Sans doute avez-vous entendu parler de Malala Yousafzai, la jeune Pachtoune qui a défié les talibans qui interdisaient l'école aux jeunes filles du Nord du Pakistan.
Ce livre est une bonne synthèse de son histoire. Il est découpé en courts chapitres de moins de dix pages. Il est illustré d'un cahier central avec des photographies familiales et officielles retraçant le parcours de la jeune fille. Il est agrémenté d'un apparat critique : glossaire et chronologie. Il ne manque d'une carte de la région de Mingora pour compléter le tableau, mais sinon c'est taillé pour un CDI de lycée.
Le livre a en réalité été écrit à deux mains : le récit est bien celui de Malala, mais a été rendu accessible par Mme McCormick. La construction est assez classique : introduction in medias res sur le moment de bascule, quand des talibans arrêtent le car scolaire pour attaquer la jeune fille. Puis flashback qui remonte aux origines de la situation. Puis retour à ce moment et à la reconstruction qui suit, dans la banlieue de Birmingham. Ce schéma éprouvé n'empêche pas qu'on ressent la personnalité de la jeune fille.
C'est donc le récit d'une famille de Pakistanais musulmans mais curieux du monde, dont le père est directeur d'écoles, la mère illettrée, avec une fille aînée modèle et deux garçons un peu plus cossards, face à la montée des talibans dans les zones tribales. Un récit de courage face à la terreur qui s'installe peu à peu. D'abord par des émissions de radios pirates vomissant les infidèles, puis par des incidents, puis des attentats, avec des tabous de violence qui sautent (violences contre des femmes, plastiquage d'écoles). Puis une intervention de l'armée centrale qui ne résoud rien, et le retour de la mise au pas en sourdine.
En parallèle, une jeune fille qui a sa petite vie de disputes avec ses frères, de chamaillerie avec sa meilleure amie, sa compétition pour les notes. Et qui, après un blog tenu sous pseudonyme, puis une une première interview, prend goût à la médiatisation et veut l'utiliser pour amener les responsables, pris par des enjeux géopolitiques bien différents, à défendre des jeunes filles qui veulent continuer à aller à l'école.

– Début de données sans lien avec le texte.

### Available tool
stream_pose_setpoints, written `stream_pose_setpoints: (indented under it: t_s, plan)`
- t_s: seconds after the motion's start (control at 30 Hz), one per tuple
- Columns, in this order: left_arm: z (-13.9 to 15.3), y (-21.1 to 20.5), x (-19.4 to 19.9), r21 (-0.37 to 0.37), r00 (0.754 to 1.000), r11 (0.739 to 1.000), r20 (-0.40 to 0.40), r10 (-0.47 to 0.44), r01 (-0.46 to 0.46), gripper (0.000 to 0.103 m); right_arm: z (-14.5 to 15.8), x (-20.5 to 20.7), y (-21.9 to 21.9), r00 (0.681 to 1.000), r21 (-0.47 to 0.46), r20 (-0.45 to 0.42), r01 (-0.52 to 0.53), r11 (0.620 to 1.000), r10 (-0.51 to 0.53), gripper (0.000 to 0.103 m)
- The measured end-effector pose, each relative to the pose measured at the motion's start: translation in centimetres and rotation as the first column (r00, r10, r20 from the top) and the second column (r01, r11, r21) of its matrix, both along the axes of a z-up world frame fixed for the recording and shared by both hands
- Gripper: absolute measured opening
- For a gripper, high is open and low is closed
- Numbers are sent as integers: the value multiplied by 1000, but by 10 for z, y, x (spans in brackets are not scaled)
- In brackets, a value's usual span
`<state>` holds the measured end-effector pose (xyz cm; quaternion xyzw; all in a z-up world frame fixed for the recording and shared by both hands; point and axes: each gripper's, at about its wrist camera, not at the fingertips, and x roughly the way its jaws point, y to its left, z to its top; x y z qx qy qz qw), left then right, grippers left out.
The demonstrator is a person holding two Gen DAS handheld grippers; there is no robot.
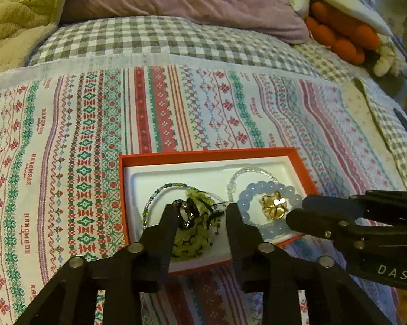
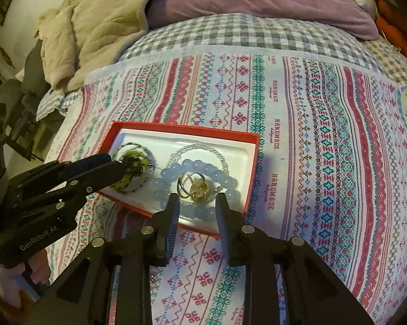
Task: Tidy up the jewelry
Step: 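Carry ring and green beads into the red box and open both tools, then move both tools back over the small earrings on the bed cover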
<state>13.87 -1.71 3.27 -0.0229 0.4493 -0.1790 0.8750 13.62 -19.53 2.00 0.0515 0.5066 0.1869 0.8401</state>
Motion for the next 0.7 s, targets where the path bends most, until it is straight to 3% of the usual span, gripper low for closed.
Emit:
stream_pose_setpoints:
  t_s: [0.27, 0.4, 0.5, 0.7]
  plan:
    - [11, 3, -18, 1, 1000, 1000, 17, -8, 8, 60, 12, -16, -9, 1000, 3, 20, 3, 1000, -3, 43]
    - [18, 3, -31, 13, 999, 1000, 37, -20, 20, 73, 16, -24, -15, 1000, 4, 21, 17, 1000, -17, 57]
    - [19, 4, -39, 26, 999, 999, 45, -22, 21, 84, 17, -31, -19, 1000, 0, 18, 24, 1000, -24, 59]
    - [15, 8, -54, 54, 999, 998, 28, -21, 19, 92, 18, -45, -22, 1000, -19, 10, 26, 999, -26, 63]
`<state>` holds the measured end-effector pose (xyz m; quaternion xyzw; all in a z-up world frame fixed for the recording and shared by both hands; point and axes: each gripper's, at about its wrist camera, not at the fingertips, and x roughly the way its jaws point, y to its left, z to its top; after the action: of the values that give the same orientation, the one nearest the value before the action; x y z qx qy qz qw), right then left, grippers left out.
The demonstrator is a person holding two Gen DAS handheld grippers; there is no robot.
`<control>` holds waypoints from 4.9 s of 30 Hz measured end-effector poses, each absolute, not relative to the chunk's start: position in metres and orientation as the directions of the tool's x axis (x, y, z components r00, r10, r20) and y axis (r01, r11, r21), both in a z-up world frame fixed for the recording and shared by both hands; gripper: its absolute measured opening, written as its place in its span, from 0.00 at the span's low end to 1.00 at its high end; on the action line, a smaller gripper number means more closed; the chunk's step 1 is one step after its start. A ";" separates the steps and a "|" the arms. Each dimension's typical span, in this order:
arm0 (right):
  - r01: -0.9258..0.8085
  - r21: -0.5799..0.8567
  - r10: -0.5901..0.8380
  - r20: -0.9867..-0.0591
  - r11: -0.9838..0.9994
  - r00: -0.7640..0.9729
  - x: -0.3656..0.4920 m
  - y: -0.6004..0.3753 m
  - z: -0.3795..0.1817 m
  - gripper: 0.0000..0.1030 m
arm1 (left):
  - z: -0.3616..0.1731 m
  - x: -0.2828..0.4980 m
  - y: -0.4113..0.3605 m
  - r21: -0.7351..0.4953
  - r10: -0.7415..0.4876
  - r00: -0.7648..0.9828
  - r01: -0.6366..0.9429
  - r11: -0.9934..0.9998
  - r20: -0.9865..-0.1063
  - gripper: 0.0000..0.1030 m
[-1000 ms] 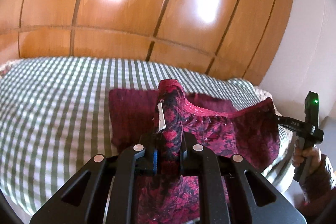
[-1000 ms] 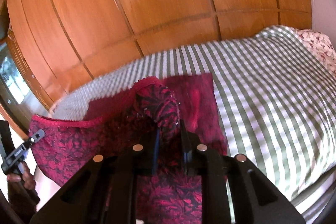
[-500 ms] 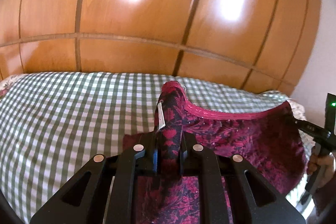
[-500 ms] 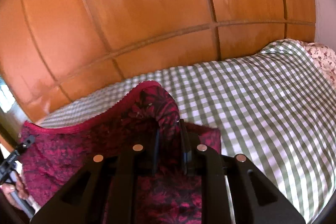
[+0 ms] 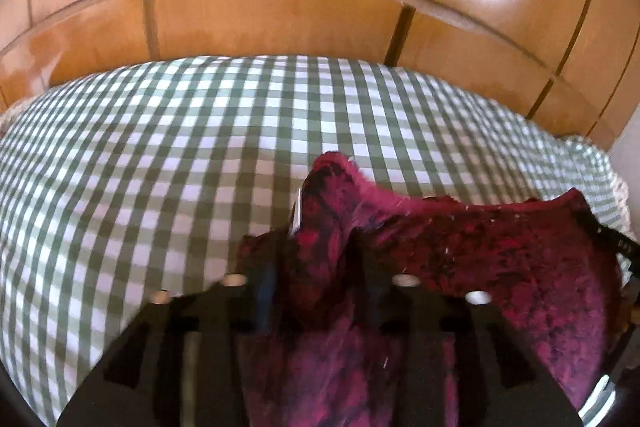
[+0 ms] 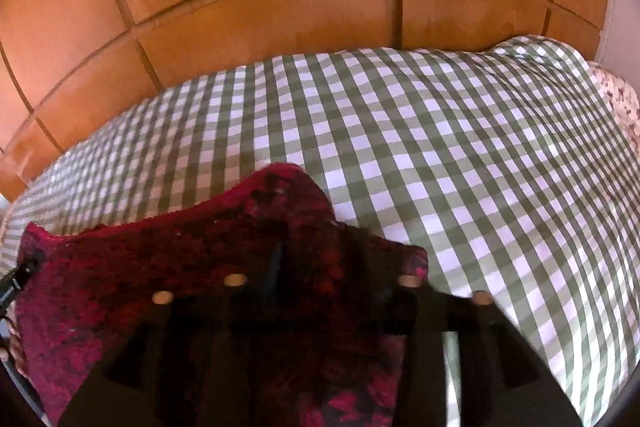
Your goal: Fold small clothes
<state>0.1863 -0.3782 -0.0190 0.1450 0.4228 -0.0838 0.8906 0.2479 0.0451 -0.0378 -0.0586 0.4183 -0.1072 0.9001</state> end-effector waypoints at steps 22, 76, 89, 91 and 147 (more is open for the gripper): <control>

Et puis, donc l'attentat. Trois balles, dont une qui passe entre l'oeil et le cerveau. Un réveil après une semaine de coma dans un lieu complétement étranger (l'hôpital de Birmingham), sans la famille (restée au Pakistan car le Ministre veut arriver en même temps qu'eux en Angleterre), avec une moitié du visage paralysée. Un travail de chirurgie puis de reconstruction. Et une forte exposition médiatique, qui fait moins peur à la jeune fille que la nécessité, faute de pouvoir revenir dans sa chère vallée de Swat, de s'adapter à un cadre plus développé et plus terne, celui de la banlieue anglaise. Mais aussi beaucoup de projets, menés avec une détermination assez naïve et pure. Comme lorsque, en rencontrant le président Obama, elle lui glisse qu'utiliser des drones tueurs, qui frappent aussi des civils, ça ne fait qu'aider les terroristes. Je vois d'ici le sourire plaqué qu'a du prendre Obama en entendant ça. Et puis donc le passage à la tribune de l'ONU et le prix Nobel de la paix en 2014.
Il serait stupide de voir dans cette jeune fille une icone onusienne créée de toutes pièces. Le récit de sa résistance, à son échelle d'adolescente, me touche beaucoup, car je vois à travers elle mes élèves, et je ressens une profonde admiration pour son courage exemplaire. Son histoire, son parcours sont éminemment inspirants. Et si le discours sur l'éducation est basique, il est difficilement attaquable, avec une dimension non-violente qui force le respect. Il fait plaisir, l'aplomb de cette jeune fille. On sent l'influence de Bennazir Bhutto, dont l'assassinat a marqué la famille, même si on souhaite à la jeune fille, qui ne cache pas sa volonté de faire de la politique, un parcours moins tragique, mais aussi moins tortueux.
Encore une fois, Moi, Malala est un incoutournable du CDI. Faites-le acheter et conseillez-le. ça ne peut que plaire aux ados.